In telecommunications, remote call forwarding is a service feature that allows incoming calls to be forwarded to a remote call forwarding number, such as a cell phone or another office location, and is designated by the call receiver.

Customers may have a remote-forwarding telephone number in a central switching office without having any other local telephone service in that office.

One common purpose for this service is to enable customers to retain their telephone number when they move to a location serviced by a different telephone exchange. The service is useful for business customers with widely advertised numbers which appear on headed paper, vehicles and various marketing literature. When customers ring, their calls are forwarded to the new location.

Remote call forwarding is also a means for a suburban business to obtain a city-centre local number (with its full large-city coverage area) for inbound calls; while cheaper than a foreign exchange line, this can reduce long-distance telephony costs in markets where local calls are flat-rated but trunk calls are expensive.

One alternative to RCF is Caller Redirect whereby callers simply hear an intercept message notifying them that the number has changed. Another alternative is to port the existing number to a voice over IP carrier, which is not tied to a single physical location as the subscriber may be anywhere on broadband Internet. However, not all phone numbers can be ported.

==Remote Access to Call Forwarding==
Remote Call Forwarding (RCF) requires neither a physical telephone set nor physical input by customer to get calls forwarded.

In this respect, it differs from the (similarly named) Remote Access to Call Forwarding in that the number is attached to a physical line where it rings normally until a call is made to a remote number to enable redirection.

To activate Remote Access to Call Forwarding, a subscriber calls a provider-supplied Remote Access Directory Number, enters the telephone number of the line to be redirected along with a personal identification number (PIN), a vertical service code (such as 72# or *73) and the number to which the calls are to be forwarded.
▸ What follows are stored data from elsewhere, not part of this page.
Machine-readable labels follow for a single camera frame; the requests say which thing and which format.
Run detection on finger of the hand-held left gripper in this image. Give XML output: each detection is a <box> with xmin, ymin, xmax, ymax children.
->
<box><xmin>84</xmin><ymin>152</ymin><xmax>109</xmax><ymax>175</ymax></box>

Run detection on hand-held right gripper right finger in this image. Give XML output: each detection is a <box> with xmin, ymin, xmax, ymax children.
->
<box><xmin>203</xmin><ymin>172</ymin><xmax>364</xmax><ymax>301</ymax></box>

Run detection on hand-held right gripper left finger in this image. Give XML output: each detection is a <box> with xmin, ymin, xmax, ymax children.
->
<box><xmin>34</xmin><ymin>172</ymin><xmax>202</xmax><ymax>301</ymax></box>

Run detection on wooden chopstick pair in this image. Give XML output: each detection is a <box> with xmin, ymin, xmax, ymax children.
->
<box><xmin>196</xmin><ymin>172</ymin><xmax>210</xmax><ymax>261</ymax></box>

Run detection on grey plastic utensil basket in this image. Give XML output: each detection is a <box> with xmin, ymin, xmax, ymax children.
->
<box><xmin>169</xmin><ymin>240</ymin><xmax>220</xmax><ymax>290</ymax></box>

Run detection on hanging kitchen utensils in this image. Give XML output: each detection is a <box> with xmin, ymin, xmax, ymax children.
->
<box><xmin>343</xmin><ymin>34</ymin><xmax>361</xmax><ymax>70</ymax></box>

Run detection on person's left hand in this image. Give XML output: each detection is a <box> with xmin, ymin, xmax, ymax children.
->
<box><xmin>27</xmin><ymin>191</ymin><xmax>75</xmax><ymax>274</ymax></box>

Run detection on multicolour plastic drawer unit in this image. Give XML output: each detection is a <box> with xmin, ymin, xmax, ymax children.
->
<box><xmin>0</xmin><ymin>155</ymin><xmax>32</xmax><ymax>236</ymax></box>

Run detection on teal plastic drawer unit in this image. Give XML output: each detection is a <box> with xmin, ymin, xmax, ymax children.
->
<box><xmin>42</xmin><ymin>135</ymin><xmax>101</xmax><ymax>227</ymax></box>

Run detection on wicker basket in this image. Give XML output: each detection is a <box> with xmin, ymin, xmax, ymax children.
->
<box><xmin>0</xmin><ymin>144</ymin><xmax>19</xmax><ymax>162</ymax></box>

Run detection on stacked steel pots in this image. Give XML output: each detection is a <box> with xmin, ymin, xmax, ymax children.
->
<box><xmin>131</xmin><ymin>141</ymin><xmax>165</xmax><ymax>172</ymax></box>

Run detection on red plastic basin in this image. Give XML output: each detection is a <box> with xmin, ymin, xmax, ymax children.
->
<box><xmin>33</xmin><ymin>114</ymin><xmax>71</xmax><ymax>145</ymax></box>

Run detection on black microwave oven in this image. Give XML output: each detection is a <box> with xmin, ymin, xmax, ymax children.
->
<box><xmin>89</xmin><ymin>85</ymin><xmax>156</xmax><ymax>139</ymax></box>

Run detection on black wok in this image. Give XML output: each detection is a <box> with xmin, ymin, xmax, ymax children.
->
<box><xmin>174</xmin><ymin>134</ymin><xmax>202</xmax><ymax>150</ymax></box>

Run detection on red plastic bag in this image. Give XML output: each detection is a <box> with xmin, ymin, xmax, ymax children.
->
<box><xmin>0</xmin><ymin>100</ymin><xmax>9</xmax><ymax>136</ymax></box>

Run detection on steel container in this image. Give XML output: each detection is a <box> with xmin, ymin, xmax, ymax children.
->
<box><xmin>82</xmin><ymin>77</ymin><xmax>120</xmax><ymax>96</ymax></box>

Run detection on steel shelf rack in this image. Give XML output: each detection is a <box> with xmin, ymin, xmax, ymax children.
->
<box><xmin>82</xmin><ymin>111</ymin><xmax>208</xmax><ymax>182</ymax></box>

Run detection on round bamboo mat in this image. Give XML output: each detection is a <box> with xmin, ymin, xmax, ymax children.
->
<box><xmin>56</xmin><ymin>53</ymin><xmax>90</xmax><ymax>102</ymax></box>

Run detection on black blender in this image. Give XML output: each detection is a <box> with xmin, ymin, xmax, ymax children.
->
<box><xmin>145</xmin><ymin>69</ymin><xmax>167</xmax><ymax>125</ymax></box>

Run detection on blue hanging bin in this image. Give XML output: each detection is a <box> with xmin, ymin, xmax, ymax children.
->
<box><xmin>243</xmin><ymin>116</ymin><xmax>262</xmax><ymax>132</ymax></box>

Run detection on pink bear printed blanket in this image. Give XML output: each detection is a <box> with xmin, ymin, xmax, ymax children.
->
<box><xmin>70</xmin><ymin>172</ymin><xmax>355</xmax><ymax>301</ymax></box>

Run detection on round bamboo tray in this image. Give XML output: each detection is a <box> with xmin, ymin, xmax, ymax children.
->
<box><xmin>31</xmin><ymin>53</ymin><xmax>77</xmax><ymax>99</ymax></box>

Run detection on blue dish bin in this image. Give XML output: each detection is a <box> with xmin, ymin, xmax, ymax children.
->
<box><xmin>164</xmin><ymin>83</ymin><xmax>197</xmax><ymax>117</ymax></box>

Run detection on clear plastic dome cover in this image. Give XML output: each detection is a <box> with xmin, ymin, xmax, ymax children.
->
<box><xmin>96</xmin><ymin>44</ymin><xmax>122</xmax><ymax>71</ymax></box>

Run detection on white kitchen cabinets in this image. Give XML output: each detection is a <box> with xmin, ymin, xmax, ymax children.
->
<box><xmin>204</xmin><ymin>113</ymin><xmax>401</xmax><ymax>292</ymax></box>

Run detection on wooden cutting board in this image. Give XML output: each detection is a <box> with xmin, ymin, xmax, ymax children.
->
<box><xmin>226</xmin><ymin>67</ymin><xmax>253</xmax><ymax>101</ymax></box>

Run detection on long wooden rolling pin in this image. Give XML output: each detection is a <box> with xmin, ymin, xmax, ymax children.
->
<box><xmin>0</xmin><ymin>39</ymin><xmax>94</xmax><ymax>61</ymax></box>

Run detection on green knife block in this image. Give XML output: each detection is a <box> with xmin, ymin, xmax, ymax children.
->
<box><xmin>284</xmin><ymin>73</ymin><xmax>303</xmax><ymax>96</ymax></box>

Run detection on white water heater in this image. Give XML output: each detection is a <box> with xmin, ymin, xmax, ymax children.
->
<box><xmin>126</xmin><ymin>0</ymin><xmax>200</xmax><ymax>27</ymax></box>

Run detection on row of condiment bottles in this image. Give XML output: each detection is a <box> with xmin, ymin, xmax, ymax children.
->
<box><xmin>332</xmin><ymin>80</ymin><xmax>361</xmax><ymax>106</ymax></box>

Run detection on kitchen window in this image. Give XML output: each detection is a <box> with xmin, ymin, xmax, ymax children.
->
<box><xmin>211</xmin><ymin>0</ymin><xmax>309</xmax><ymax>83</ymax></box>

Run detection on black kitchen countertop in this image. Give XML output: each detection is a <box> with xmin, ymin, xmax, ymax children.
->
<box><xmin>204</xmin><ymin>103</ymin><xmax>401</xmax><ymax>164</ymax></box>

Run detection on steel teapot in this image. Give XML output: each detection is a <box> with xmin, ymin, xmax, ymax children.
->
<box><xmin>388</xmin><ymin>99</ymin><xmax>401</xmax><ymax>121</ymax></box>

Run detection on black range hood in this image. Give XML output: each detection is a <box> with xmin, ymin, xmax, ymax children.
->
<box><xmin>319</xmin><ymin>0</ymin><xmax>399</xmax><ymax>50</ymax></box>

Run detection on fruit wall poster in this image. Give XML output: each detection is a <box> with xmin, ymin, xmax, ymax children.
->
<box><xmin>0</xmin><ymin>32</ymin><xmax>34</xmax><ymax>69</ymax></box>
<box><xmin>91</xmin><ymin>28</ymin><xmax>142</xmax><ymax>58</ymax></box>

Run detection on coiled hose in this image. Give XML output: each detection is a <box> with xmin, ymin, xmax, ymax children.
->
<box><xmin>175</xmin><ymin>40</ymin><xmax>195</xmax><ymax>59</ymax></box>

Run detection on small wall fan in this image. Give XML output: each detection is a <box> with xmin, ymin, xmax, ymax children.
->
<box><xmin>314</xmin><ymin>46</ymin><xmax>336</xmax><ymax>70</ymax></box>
Remote Access to Call Forwarding allows incoming calls to be diverted and answered elsewhere if a subscriber cannot use their telephone normally (for instance, the number is assigned to a lost or stolen wireless handset or to a landline in need of repair service). In some cases, a business which subscribes to standard call forwarding (*72) may be able to request temporary redirection of inbound calls when calling a telco repair service number (such as 6-1-1) to report a line outage.